Jonah was greatly displeased and became angry that God did not carry out the evil he threatened against Nineveh. He prayed, “I beseech you, Lord, is not this what I said while I was still in my own country? This is why I fled at first to Tarshish. I knew that you are a gracious and merciful God, slow to anger, rich in clemency, loathe to punish. And now, Lord, please take my life from me; for it is better for me to die than to live.”
Jonah 4:1-3
O God, our loving Father! How I love your prophet Jonah for many times, I am so like him! Do I really have a reason to be angry with you, when I knew very well how your kindness and mercy would always prevail over people I think deserve your wrath and punishment? How many times I felt my judgment better than yours but, like Jonah, I let your will prevail and then, I complain. Have mercy on me, Lord!

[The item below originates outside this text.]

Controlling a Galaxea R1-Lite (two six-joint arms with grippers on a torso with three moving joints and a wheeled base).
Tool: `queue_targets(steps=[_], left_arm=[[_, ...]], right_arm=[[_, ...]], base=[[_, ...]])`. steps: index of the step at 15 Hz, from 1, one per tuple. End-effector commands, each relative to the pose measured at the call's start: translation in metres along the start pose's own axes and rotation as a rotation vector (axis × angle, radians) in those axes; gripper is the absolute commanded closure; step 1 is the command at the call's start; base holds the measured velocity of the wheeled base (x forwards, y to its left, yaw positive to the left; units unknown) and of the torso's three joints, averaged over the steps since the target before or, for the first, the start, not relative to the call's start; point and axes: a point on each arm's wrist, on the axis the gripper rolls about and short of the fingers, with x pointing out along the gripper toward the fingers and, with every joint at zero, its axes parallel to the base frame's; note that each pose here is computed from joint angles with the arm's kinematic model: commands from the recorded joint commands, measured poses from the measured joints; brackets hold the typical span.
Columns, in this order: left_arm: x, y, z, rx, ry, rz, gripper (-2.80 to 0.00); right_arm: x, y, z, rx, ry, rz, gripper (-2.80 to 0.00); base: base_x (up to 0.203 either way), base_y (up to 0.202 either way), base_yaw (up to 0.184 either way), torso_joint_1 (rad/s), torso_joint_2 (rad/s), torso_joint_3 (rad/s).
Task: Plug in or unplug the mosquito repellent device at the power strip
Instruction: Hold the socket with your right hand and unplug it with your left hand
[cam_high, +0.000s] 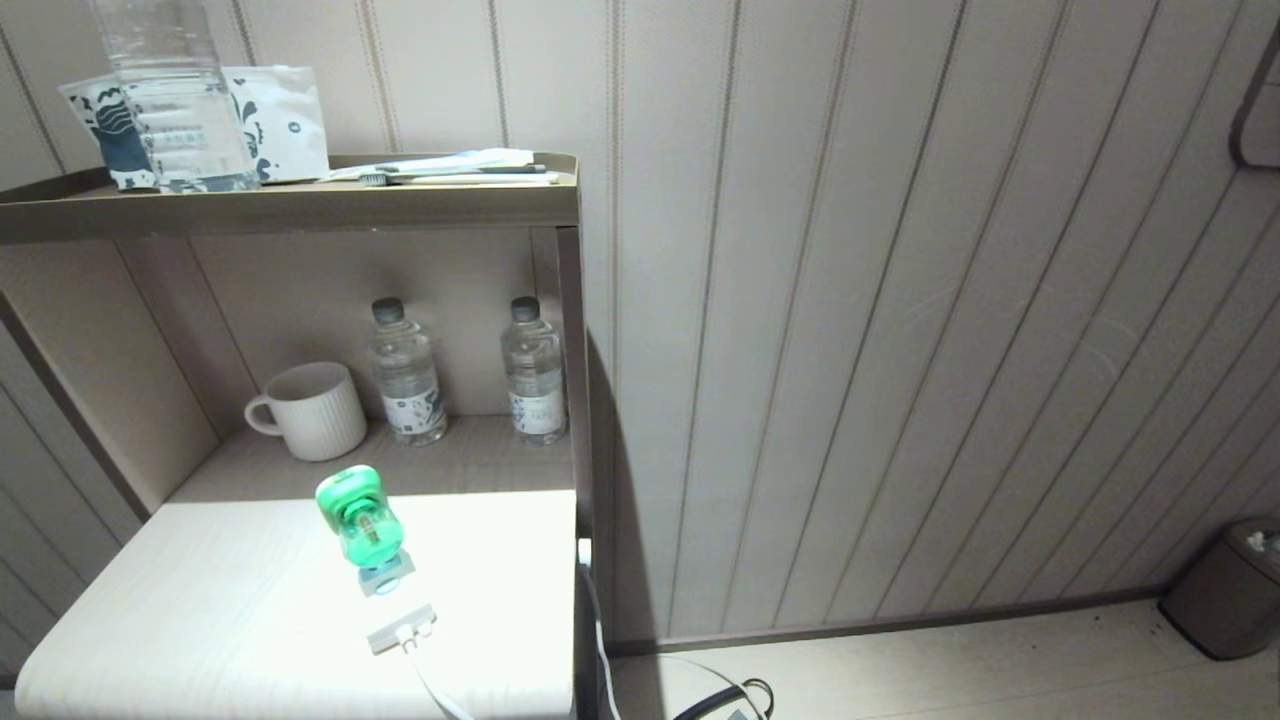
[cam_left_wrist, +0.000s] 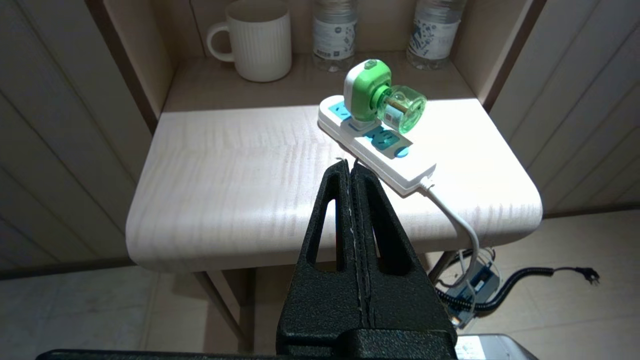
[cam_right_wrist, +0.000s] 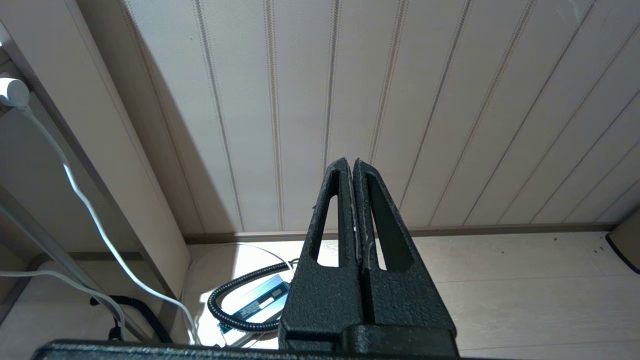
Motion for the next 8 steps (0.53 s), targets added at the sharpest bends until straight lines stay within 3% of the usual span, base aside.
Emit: queue_targets(steps=[1,5,8], left_arm=[[0.006,0.0,0.004,-0.003,0.033,-0.011,0.0],[0.013,0.001,0.02,-0.007,0.061,-0.025,0.0],[0.017,0.001,0.043,-0.023,0.191,-0.035,0.0]], right_arm=[[0.0,0.0,0.0,0.0,0.0,0.001,0.0],[0.0,0.0,0.0,0.0,0.0,0.001,0.0],[0.0,0.0,0.0,0.0,0.0,0.001,0.0]], base=[[0.0,0.0,0.0,0.0,0.0,0.0],[0.0,0.0,0.0,0.0,0.0,0.0],[0.0,0.0,0.0,0.0,0.0,0.0]])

“I have reason to be angry,” Jonah answered, “angry enough to die.” Then the Lord said, “You are concerned over the plant which cost you no labor and which you did not raise; it came up in one night and in one night it perished. And should I not be concerned over Nineveh, the great city, in which there are more than and hundred and twenty thousand persons who cannot distinguish their right hand from their left, not to mention the many cattle?”
Jonah 4:9-11
Now, you can no longer hide from me your laughter, O God, to my folly of being angry with you over simple things I have no total control at all when I refuse to do something on things I am capable of affecting and changing for good like caring for people and persons more important above all. Like Jonah, I can see my problem with anger lies deep within me when I cannot accept that I am wrong, that should have listened and followed you.
Teach me to tame my anger, teach me to pray through your Son Jesus Christ who taught us to call you "Father" so I may learn to entrust myself to you fully and let go of the many angers within that drive me to errors. How lovely it is to contemplate the sight of you, Lord Jesus at prayer: so peaceful and gentle, stable and sure in the Father that prompted your disciples to ask you to teach them how to pray. Teach me to pray, loving Jesus, to cleanse myself of impurities that drive me to anger and hate so I may be filled with your Holy Spirit; like St. Bruno who founded the strictest order of contemplative men - the Carthusians - may "I seek God assiduously, to find God promptly, and to possess God fully". Amen.